The task >> Each line of the records that includes "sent" should be found and copied.

Source data >>

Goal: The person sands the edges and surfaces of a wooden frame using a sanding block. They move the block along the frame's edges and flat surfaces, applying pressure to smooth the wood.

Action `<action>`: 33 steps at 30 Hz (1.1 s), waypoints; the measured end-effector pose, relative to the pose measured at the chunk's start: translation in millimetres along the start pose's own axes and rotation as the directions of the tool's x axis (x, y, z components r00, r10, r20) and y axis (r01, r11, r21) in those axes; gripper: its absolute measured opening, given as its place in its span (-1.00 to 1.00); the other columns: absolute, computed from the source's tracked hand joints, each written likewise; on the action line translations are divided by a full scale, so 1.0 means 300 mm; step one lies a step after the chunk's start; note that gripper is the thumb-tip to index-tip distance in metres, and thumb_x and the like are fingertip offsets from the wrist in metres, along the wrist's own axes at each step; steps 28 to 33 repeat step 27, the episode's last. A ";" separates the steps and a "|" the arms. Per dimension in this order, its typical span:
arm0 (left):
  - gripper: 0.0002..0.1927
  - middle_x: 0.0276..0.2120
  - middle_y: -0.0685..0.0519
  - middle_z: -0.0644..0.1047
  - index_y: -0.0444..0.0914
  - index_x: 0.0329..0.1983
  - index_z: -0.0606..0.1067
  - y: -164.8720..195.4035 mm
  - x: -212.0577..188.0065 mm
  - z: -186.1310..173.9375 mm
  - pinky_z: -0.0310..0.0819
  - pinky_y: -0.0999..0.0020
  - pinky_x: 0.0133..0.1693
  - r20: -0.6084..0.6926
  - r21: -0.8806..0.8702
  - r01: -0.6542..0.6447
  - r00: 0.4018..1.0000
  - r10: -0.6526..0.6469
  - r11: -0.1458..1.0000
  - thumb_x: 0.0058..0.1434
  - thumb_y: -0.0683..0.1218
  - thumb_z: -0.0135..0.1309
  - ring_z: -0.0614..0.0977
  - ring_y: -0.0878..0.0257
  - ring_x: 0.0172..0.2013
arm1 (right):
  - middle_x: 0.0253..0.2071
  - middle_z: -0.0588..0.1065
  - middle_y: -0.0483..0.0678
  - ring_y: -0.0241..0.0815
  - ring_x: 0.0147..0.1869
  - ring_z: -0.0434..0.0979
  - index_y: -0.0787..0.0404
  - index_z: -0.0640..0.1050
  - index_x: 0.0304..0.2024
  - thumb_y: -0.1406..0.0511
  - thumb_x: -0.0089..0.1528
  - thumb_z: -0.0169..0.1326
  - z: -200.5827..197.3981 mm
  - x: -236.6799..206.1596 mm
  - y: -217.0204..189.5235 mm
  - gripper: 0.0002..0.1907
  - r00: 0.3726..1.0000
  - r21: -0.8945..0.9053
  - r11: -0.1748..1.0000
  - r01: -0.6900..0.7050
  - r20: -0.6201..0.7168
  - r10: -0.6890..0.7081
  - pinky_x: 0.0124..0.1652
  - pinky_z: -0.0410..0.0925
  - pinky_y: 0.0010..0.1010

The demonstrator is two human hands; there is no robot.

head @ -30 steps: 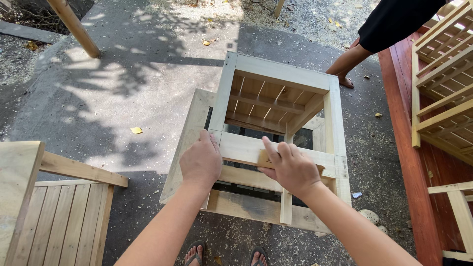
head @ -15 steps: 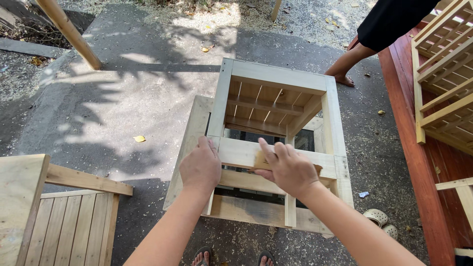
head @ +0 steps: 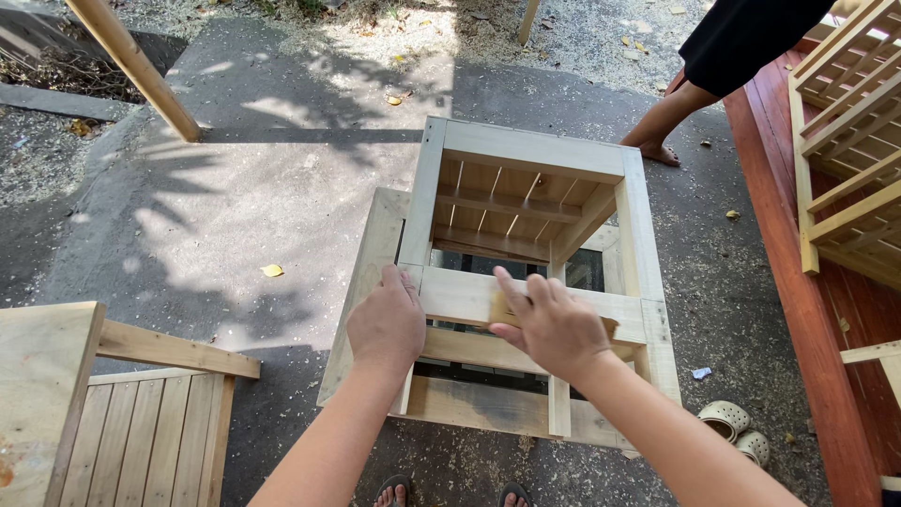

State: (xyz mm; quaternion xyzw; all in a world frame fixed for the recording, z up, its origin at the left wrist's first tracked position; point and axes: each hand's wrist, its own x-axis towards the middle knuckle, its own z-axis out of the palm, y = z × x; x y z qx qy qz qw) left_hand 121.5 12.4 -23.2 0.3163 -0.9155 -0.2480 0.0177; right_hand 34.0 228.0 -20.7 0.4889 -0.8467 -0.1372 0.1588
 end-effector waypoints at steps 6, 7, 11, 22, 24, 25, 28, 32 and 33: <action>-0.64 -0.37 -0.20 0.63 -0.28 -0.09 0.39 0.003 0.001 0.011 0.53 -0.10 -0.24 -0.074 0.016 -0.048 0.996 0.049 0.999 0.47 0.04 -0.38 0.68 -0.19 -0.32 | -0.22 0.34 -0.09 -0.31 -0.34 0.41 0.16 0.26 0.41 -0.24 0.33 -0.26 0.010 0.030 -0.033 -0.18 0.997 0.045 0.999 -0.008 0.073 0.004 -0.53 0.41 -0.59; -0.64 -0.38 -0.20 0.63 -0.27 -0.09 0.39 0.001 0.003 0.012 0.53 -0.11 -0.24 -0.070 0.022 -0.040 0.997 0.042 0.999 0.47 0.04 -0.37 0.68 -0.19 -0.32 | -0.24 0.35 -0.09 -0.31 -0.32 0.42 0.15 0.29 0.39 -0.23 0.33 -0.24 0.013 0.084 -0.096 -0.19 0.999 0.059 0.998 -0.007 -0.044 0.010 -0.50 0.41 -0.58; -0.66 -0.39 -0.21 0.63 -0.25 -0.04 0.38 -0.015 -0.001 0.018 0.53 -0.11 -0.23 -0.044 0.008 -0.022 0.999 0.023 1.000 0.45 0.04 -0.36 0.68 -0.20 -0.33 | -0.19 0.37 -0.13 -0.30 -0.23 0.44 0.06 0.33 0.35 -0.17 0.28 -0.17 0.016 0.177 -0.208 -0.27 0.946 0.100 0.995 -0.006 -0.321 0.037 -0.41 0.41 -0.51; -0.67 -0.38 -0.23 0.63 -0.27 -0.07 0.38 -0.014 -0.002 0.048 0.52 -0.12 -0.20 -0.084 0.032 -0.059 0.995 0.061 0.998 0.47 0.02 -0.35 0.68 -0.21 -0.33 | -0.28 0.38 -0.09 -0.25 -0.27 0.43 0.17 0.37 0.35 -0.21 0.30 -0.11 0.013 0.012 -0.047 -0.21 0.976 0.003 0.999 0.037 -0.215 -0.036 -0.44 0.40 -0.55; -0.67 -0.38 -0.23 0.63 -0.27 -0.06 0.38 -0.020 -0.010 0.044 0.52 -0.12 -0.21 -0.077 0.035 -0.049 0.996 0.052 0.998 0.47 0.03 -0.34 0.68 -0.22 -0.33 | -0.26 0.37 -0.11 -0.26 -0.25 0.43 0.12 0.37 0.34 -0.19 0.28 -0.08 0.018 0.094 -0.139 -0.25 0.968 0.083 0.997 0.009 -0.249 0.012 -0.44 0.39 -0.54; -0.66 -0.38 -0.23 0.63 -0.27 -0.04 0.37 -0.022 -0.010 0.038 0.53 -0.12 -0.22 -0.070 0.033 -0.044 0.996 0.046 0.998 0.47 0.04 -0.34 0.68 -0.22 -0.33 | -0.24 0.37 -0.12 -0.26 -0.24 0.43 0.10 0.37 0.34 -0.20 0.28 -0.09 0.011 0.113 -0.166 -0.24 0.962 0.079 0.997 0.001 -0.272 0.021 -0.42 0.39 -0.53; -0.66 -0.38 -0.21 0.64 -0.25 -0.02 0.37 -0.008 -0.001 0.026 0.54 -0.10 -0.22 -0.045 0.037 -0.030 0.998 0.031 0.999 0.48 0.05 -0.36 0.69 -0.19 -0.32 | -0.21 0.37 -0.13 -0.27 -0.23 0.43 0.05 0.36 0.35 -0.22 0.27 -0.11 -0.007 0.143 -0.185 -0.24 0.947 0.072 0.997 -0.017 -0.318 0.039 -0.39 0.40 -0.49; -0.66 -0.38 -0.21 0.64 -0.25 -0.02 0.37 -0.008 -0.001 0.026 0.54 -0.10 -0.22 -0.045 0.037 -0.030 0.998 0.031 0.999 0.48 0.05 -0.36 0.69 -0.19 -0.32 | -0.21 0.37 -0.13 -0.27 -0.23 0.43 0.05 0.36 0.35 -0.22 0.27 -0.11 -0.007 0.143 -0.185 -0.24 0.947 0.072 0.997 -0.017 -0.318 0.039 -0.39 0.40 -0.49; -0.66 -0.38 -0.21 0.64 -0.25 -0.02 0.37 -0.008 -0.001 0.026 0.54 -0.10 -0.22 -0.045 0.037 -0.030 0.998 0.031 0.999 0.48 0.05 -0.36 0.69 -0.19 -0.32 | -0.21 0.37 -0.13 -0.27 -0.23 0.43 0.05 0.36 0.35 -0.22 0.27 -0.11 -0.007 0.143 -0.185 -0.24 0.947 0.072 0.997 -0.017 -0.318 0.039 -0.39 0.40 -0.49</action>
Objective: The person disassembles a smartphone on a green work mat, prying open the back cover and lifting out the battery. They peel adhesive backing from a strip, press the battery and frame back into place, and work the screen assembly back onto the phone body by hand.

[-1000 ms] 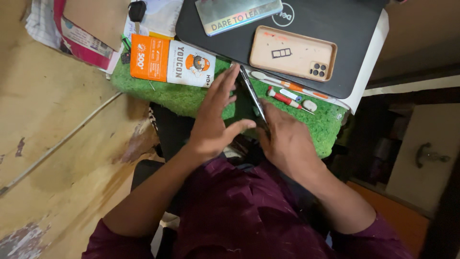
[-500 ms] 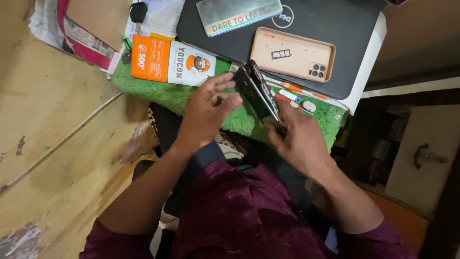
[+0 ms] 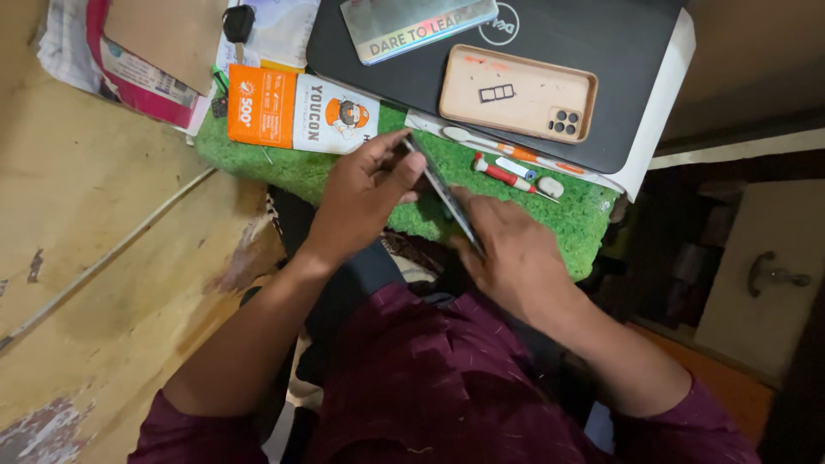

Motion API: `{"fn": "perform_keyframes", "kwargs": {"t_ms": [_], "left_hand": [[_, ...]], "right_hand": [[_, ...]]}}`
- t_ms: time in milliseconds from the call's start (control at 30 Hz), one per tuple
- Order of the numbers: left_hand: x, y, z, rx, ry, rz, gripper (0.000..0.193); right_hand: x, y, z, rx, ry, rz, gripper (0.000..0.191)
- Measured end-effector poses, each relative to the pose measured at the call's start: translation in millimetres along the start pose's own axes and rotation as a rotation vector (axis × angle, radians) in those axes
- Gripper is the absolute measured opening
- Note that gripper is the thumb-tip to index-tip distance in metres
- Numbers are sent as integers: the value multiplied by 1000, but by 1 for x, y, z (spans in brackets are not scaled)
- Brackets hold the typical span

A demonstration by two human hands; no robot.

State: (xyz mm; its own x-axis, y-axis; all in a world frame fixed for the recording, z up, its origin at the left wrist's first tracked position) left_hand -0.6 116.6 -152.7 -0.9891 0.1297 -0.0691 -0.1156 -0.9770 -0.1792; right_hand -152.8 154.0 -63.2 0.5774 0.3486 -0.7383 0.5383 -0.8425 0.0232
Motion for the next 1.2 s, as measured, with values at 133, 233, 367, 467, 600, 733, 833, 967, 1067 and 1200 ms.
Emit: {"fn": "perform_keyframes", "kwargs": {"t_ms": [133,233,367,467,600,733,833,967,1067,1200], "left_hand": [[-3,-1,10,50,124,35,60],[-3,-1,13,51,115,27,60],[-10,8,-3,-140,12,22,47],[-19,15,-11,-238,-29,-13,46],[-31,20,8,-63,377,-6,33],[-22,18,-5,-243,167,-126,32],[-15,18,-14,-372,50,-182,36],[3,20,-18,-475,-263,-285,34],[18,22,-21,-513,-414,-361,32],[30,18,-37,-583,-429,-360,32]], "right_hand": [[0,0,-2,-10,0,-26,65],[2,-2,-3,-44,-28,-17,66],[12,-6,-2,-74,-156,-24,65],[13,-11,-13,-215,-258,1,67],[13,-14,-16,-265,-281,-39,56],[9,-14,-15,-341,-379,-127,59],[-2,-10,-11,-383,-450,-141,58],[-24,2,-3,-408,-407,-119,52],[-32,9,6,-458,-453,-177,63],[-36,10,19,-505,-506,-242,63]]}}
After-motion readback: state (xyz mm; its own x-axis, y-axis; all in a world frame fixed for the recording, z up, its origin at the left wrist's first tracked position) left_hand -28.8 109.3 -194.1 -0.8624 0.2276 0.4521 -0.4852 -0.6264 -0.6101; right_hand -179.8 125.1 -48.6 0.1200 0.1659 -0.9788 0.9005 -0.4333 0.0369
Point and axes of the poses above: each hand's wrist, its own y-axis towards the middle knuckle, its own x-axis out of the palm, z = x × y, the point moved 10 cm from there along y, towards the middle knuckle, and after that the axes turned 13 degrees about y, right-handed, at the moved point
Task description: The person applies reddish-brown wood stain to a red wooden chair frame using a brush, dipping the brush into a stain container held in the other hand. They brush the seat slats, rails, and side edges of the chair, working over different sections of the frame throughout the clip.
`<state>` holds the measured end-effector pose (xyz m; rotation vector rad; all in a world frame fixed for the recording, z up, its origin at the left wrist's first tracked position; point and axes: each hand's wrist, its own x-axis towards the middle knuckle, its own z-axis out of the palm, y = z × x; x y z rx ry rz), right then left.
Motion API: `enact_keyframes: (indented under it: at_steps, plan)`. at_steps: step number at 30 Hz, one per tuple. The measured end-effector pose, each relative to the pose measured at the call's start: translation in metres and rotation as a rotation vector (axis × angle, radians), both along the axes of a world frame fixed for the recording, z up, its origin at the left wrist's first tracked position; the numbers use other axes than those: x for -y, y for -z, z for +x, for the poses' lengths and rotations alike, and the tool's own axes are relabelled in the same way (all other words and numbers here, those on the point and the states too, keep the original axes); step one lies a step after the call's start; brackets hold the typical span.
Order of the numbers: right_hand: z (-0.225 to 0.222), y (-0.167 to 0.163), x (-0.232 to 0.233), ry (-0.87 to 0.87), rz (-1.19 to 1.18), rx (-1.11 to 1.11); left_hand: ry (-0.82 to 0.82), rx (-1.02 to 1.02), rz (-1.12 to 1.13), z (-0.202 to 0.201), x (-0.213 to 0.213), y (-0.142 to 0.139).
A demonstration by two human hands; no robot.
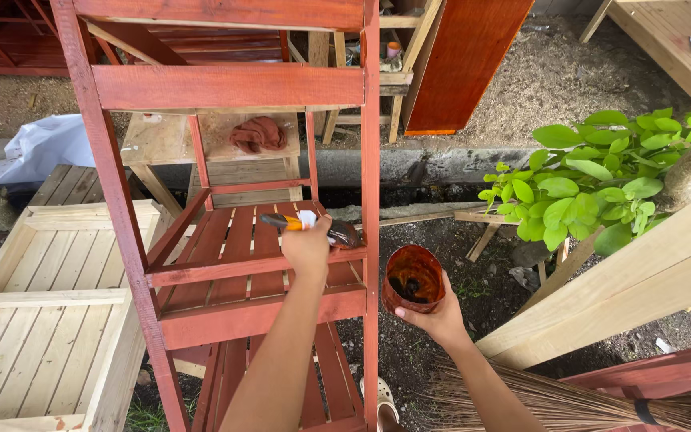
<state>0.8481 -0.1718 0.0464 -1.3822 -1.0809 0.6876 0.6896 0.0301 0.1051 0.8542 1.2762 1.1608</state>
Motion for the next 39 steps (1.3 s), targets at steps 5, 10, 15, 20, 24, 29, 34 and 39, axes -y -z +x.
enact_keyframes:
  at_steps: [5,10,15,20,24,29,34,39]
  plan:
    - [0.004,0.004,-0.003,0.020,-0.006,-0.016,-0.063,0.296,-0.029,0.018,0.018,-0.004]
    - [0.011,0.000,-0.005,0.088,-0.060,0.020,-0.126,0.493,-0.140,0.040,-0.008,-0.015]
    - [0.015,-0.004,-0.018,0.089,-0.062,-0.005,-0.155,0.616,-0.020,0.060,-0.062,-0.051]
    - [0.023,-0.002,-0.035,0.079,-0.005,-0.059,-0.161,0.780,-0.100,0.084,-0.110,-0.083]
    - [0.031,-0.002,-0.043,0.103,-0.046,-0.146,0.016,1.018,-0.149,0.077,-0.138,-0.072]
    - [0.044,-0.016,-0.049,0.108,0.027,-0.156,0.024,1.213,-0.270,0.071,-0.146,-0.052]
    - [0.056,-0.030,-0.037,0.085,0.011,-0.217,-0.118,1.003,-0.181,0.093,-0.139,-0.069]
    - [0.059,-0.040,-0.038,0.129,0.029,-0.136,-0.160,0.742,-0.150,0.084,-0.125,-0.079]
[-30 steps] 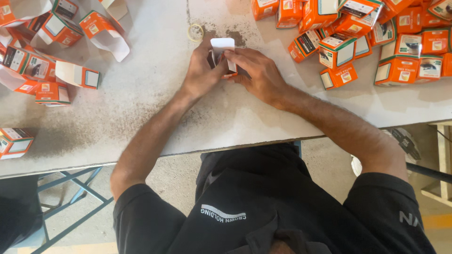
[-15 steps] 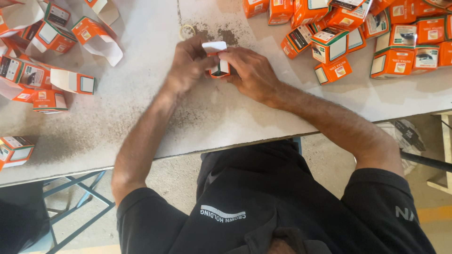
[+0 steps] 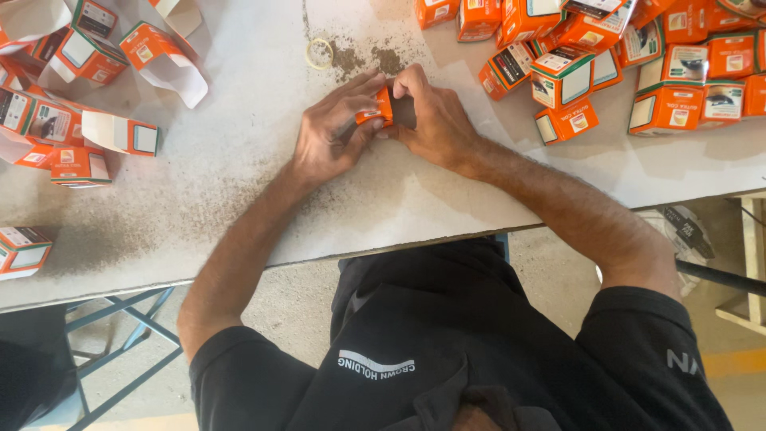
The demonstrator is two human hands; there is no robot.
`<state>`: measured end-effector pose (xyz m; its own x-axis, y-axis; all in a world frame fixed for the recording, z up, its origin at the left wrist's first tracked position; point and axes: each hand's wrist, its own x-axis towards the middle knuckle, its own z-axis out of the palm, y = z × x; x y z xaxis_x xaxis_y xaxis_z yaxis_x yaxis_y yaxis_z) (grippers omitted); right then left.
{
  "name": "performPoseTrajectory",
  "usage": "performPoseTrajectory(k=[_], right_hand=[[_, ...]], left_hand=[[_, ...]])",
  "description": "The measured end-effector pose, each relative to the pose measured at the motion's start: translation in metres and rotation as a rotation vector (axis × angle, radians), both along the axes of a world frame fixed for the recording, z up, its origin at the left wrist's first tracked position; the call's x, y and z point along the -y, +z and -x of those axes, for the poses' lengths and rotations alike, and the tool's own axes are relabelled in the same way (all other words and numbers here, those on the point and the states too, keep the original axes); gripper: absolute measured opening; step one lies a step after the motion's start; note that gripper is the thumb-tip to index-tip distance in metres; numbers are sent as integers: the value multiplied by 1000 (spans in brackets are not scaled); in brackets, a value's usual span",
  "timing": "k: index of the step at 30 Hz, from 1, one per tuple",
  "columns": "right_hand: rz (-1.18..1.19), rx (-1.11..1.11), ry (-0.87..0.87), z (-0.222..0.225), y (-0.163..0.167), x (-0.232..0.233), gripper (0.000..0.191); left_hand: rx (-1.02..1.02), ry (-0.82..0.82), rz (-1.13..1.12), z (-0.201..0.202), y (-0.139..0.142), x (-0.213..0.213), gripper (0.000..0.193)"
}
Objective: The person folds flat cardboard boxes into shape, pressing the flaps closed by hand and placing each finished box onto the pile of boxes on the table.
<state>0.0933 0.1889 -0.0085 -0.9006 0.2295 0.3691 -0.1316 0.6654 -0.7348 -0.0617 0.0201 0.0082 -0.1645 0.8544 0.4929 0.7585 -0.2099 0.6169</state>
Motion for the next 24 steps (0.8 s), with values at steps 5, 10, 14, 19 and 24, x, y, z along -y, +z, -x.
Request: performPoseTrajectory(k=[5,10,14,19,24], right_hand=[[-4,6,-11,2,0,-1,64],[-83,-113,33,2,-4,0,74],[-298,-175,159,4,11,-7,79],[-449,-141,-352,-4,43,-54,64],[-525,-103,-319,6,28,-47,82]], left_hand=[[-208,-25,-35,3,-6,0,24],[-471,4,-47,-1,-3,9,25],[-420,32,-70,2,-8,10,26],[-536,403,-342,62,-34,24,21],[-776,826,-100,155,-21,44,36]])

Solution >>
- Numbers are sent as integers: the value multiplied by 1000, but by 1 for x, y, z (spans in brackets are not scaled)
  "description": "The measured end-effector pose, each relative to the pose measured at the motion's start: translation in metres and rotation as a rotation vector (axis × angle, radians), both along the axes of a world frame fixed for the recording, z up, its origin at the left wrist's first tracked position; the call's x, y and z point along the -y, +z and -x of those axes, for the poses' lengths and rotations alike, and the tool's own axes are relabelled in the same way (all other words and numbers here, those on the point and the states too, keep the original axes); gripper: absolute measured opening; step one lies a step after the motion's start; note that gripper is the thumb-tip to index-tip distance in metres; numbers are sent as integers: the value multiplied by 1000 (spans in brackets are not scaled); in brackets, a value's usual span",

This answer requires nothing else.